In fact, the department's performance slipped in the past year even though
its workload was lower than anticipated.
For its part, the VA said that its productivity did drop last year but that
things should improve next year, as a new batch of employees gets fully
trained and up to speed.
"We've made an investment in 2006 in terms of hiring a lot of new
employees," said Michael Walcoff, one of the department's top benefits
officials. "We feel very confident that when they are trained, they will be
very productive."
The performance measures are contained in the VA's annual accountability
report sent to Congress and the president in November. The VA said it was
able to meet many of its performance "targets" for the year, even though
several of them are far from the VA's long-term goals.
Earlier this year, top VA officials, including Secretary James Nicholson,
told Congress they were anticipating a huge increase in claims for
disability compensation and pensions, due to the wars in Iraq and
Afghanistan, continuing claims from older veterans and a special outreach
program.
In testifying to Congress in February that the VA was "focused on
delivering timely and accurate benefits," Secretary Nicholson and other VA
officials said the department expected to receive 910,126 new claims and
complete a decision on 838,566.
Instead, the VA received far fewer claims - 806,382 - and it produced a
decision on 774,378, or 8 percent fewer than expected, VA data show.
As productivity dropped, the VA's closely watched backlog of claims went
up, and has continued to rise since the end of the fiscal year on Sept. 30.
It now tops 400,000.
For years, the VA has tried to get this backlog of pending cases to
250,000; the figure topped 400,000 in 2002, and after driving the number
down to 253,000 the VA boasted about its success. Now, most of those gains
have been erased.
"They haven't made a lot of progress in the last year," said Randy Reese,
national service director for Disabled American Veterans. "I know it's on
their plate, and I know they are worried about it."
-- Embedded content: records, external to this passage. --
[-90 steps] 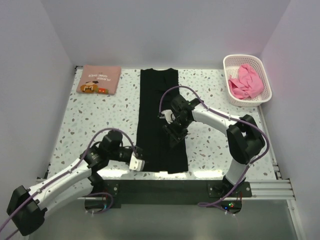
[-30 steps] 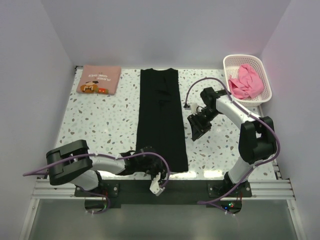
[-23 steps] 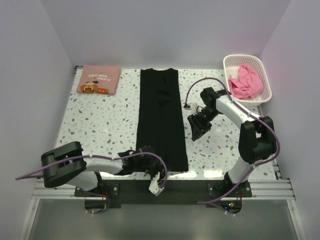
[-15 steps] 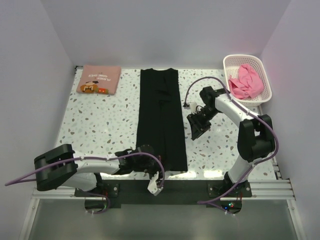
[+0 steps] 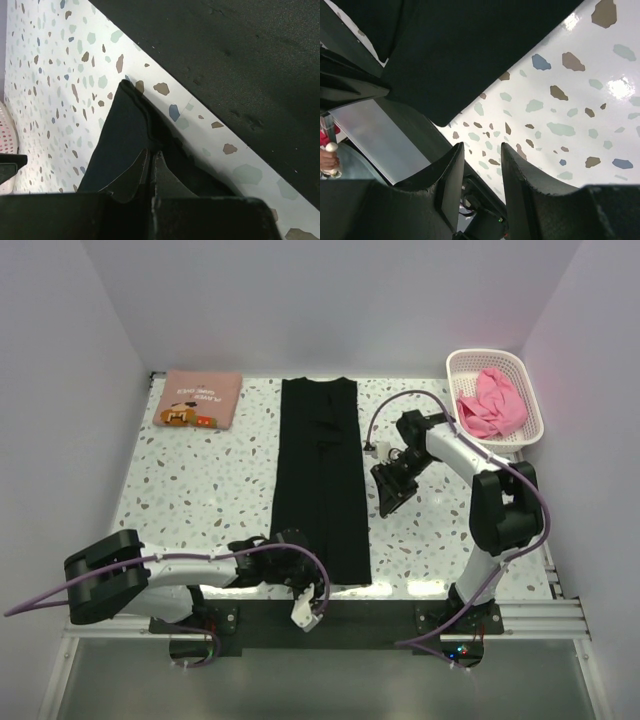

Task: Fold and stack the t-shirts
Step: Fold the tshirt

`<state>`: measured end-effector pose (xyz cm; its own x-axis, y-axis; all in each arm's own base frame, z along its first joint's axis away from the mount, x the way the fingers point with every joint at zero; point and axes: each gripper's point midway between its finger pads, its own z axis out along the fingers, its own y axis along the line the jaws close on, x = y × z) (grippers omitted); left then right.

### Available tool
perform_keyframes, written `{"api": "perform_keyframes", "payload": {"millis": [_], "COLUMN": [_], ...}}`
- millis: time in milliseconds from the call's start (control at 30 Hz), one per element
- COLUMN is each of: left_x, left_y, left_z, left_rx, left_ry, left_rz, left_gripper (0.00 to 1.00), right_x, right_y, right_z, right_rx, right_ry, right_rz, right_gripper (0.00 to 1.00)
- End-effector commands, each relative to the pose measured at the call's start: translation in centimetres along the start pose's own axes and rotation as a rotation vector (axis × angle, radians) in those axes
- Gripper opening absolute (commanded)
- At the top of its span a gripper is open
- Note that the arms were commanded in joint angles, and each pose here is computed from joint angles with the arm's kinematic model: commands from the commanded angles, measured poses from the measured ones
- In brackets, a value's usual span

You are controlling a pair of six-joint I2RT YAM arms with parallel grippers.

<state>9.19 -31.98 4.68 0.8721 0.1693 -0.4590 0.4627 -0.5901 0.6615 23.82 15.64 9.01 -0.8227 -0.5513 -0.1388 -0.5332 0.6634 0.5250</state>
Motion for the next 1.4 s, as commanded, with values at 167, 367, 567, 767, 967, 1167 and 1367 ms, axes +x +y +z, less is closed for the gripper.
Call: {"api": "perform_keyframes", "payload": {"millis": [167, 367, 567, 767, 967, 1167, 1367], "left_x": [0.9, 0.8, -0.1, 0.7, 0.3, 0.7, 2.0], "left_y": [-1.2, 2.7, 1.1, -5.7, -9.4, -11.7, -11.4], "left_z": [0.1, -3.5, -9.7, -12.4, -12.5, -12.5, -11.8], "left_rx": [0.027, -0.026, -0.035, 0.055, 0.186, 0.294, 0.281], "left_ry": [-0.028, -0.094, -0.078, 0.015, 0.014, 0.03, 0.045], "left_rz": [-0.099, -0.299, -0.377, -0.4, -0.429, -0.411, -0.373], "left_gripper": [0.13, 0.4, 0.45, 0.46, 0.47, 0.49, 0.49], "right_x": [-1.8, -3.3, -2.5, 1.8, 5.7, 7.6, 8.8], "right_y": [1.1, 1.6, 3.1, 6.4, 9.1, 9.8, 9.7], "right_z": [-0.8, -4.1, -5.6, 0.8, 6.4, 8.7, 10.2], "right_rx": [-0.044, 0.05, 0.196, 0.181, 0.078, 0.031, 0.028], "right_ry": [-0.058, -0.181, -0.32, -0.224, -0.094, 0.002, 0.067], "right_rz": [-0.05, -0.276, -0.754, -1.191, -1.458, -1.59, -1.647], "right_gripper": [0.41, 0.49, 0.52, 0.51, 0.51, 0.5, 0.46]}}
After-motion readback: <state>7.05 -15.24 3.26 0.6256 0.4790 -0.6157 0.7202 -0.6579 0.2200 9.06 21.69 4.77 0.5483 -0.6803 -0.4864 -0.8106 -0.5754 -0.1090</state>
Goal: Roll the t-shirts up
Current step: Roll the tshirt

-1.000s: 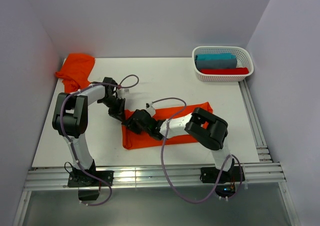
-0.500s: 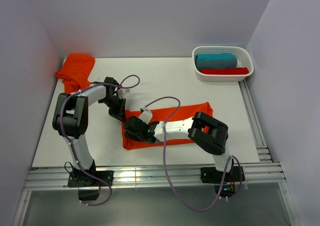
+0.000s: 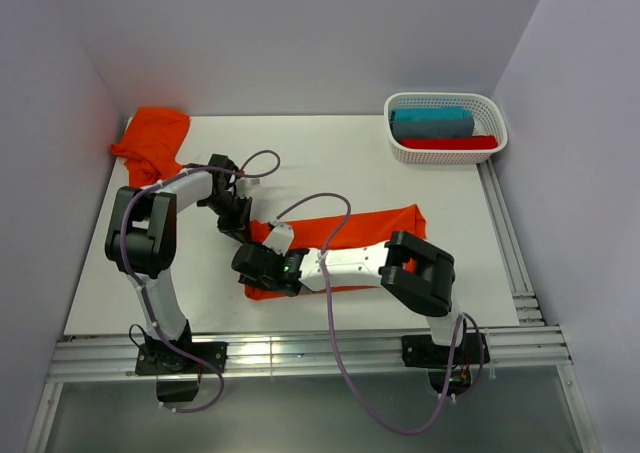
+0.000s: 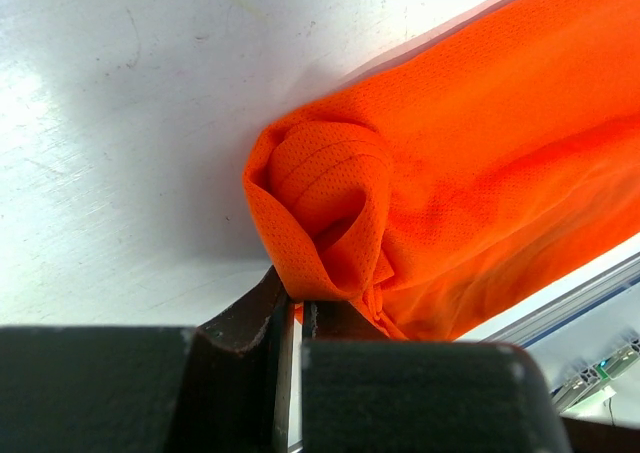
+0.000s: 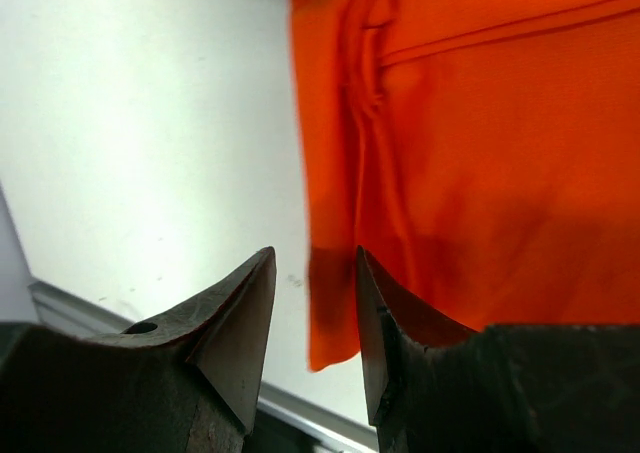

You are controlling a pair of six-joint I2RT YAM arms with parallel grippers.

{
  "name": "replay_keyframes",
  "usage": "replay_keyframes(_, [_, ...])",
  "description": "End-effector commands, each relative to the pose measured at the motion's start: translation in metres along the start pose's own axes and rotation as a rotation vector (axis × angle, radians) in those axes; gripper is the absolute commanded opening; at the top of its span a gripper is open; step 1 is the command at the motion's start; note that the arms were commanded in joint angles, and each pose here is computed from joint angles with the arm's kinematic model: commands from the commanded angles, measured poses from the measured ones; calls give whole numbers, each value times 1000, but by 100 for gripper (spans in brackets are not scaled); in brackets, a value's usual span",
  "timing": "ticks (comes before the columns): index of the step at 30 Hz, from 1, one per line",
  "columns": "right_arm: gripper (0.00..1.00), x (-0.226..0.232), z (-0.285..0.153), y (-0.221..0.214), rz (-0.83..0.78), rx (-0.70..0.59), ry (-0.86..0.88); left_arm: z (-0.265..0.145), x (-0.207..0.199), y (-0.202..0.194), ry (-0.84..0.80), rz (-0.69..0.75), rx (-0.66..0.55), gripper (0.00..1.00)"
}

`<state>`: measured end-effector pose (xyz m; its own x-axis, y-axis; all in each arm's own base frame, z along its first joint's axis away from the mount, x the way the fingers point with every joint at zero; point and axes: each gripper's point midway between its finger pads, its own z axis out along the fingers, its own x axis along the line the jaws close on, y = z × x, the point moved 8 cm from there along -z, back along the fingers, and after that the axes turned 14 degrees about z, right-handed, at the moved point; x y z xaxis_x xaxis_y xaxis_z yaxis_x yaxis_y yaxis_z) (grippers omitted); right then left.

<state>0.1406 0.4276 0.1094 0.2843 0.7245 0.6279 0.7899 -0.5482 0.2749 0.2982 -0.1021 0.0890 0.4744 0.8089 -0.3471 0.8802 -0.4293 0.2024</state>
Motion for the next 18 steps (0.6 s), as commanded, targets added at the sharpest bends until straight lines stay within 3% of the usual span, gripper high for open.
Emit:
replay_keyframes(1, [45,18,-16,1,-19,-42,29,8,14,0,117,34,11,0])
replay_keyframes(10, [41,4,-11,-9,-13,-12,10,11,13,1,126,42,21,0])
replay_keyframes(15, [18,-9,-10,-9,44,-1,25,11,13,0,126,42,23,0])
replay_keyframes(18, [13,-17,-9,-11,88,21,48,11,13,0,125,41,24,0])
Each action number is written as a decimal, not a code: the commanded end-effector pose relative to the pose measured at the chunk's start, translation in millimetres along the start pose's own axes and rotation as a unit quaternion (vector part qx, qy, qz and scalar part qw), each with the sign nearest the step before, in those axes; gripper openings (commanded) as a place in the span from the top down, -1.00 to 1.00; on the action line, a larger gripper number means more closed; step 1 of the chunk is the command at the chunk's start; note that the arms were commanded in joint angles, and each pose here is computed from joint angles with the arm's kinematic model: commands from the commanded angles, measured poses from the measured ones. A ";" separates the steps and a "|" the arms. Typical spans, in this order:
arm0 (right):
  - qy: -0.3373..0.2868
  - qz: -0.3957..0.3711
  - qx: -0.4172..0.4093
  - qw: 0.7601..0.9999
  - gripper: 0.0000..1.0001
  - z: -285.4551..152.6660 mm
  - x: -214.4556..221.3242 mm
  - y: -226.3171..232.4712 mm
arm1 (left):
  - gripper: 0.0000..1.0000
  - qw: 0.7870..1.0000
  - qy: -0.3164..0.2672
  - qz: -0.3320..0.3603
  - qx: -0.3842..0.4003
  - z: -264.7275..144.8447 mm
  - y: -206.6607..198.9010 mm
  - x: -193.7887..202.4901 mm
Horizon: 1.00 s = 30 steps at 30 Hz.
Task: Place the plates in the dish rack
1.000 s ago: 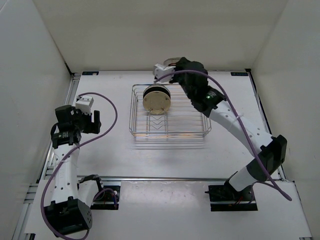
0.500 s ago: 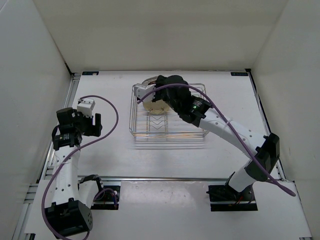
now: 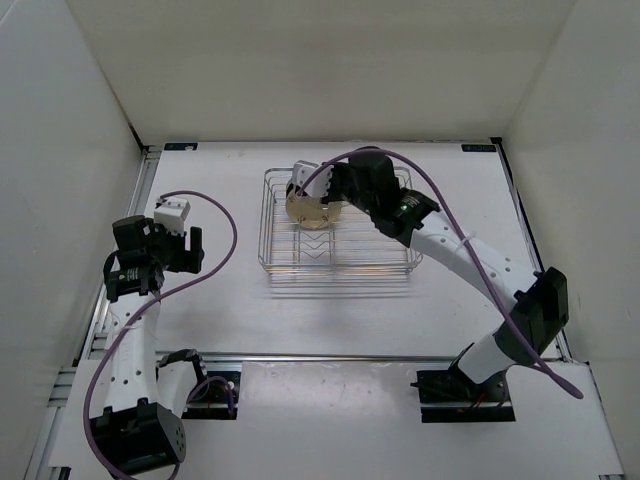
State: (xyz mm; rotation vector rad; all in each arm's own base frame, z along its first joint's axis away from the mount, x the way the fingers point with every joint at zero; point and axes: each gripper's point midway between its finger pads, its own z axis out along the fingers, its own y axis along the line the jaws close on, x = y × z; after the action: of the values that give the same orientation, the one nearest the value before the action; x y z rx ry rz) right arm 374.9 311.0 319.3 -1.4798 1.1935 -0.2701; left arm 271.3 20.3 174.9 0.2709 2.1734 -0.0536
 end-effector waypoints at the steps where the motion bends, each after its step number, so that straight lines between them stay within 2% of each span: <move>1: -0.043 0.036 0.016 0.998 1.00 2.7 -7.1 -13.5 | -0.74 1.000 -0.018 0.004 0.004 -5.1 -2.0 -8.5; 16: -0.061 0.063 -0.012 0.996 1.00 53.1 -0.5 8.9 | -0.74 1.000 -0.009 0.001 0.007 -0.7 -0.8 -7.3; 30: -0.063 0.064 -0.008 0.996 1.00 72.4 0.1 4.6 | -0.74 1.000 -0.001 0.002 0.010 0.2 -2.1 -1.5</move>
State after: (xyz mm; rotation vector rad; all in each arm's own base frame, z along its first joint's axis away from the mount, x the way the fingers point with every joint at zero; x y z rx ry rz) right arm 415.4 347.4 252.9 -1.5026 1.2549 -0.0861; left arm 271.9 20.5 171.1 0.2700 2.1881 -0.0594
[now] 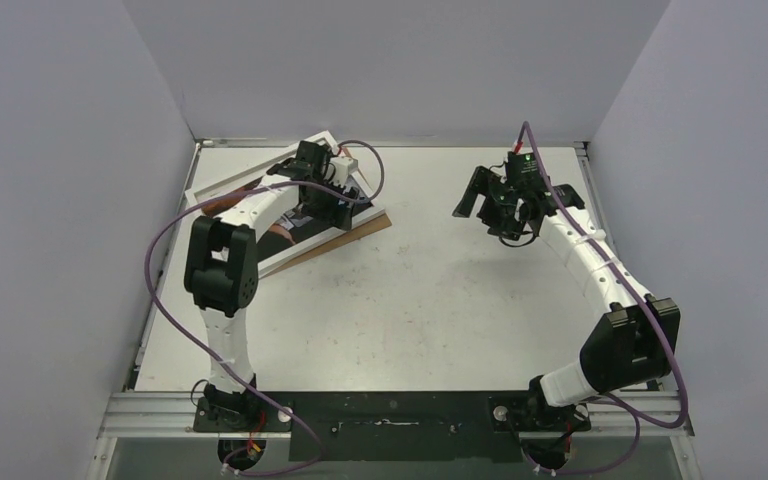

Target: Put the photo into the frame

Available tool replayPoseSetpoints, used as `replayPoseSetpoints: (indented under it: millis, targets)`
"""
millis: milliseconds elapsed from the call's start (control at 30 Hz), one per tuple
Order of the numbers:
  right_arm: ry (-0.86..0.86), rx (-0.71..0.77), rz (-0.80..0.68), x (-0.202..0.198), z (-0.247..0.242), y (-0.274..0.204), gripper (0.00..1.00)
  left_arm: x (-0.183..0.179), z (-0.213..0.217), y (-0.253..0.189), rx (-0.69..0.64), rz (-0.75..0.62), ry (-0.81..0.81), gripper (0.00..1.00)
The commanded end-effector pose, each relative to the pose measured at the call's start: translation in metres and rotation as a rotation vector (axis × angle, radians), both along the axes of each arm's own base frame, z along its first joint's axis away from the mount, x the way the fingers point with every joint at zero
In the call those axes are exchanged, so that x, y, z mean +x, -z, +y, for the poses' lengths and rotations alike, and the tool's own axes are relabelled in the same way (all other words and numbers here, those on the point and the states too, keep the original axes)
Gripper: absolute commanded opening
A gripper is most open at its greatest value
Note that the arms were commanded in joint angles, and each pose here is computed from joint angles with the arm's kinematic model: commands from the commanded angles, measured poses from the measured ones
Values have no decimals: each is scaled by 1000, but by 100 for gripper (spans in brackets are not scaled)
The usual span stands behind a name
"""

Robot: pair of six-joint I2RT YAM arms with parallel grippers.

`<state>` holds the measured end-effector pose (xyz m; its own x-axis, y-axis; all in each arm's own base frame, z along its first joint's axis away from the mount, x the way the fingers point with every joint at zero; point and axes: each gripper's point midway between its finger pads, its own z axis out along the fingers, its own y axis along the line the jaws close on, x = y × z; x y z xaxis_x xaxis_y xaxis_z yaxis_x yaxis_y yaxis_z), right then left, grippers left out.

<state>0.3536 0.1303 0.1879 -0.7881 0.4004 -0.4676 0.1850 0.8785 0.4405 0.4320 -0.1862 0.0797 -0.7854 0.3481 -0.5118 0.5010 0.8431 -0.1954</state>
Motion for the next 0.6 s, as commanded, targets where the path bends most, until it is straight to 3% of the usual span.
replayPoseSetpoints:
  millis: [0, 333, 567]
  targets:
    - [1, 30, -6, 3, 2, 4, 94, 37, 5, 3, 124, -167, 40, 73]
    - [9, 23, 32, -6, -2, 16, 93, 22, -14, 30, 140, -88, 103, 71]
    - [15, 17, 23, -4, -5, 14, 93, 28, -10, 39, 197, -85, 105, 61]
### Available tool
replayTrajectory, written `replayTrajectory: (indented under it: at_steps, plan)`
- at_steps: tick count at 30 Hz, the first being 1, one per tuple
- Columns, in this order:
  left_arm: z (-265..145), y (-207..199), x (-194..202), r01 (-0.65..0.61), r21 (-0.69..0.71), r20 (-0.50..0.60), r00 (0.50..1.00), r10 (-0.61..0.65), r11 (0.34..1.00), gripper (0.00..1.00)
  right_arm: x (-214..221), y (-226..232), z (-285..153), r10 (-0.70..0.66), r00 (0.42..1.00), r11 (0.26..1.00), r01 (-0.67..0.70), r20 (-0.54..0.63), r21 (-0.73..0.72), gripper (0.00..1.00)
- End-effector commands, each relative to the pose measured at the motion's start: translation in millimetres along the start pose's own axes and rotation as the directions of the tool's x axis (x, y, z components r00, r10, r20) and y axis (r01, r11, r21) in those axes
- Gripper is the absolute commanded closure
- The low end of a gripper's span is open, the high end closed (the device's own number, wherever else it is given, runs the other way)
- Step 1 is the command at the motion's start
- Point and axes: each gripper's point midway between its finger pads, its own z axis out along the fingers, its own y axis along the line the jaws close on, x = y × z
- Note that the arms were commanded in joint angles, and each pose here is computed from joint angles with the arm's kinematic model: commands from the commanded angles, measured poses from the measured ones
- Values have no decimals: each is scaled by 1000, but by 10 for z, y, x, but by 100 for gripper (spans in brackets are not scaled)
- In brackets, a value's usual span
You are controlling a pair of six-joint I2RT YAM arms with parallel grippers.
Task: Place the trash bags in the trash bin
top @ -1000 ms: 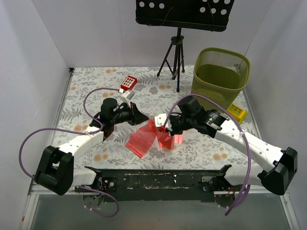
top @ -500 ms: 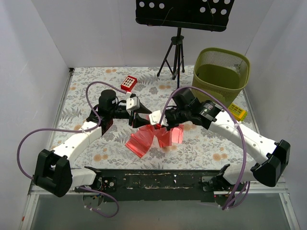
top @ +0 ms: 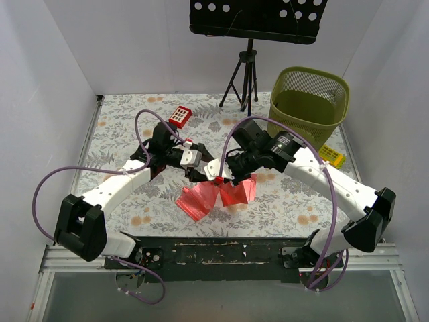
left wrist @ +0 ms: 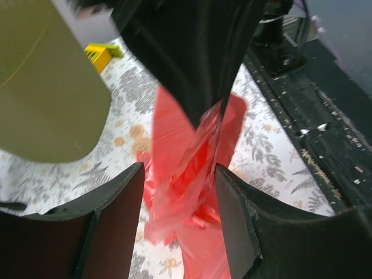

Another closely watched measure is the time taken to decide each claim, and
in the past year that average processing time rose to 177 days, 10 days
longer than in the previous year. It was the second straight year
performance dropped.
The VA wants to process claims in 125 days, a target that had been relaxed
from prior goals that aimed to bring the average to 100 or fewer days.
To explain the processing slowdown from 2005 to 2006, the VA in its recent
report to Congress gave three reasons: a concentration on older claims, the
training of new staff, and the fact that it had "received a greater-than-
expected number of claims in 2006."
In fact, the opposite was true.
As early as February 2005, the VA anticipated receiving 818,076 claims in
fiscal 2006, and Nicholson in February 2006 upped that to 910,000 claims -
both above the actual tally of 806,382. (The VA this week told McClatchy
Newspapers the report to Congress was in error and shouldn't have used the
word "expected.")
The VA maintains a blizzard of measures, goals and targets designed to help
improve service to the nation's 25 million veterans and their families. The
VA's health system generally did a better job of meeting its goals than did
the benefits system, which spends more than $30 billion dispensing
disability, pension, education, and other compensation.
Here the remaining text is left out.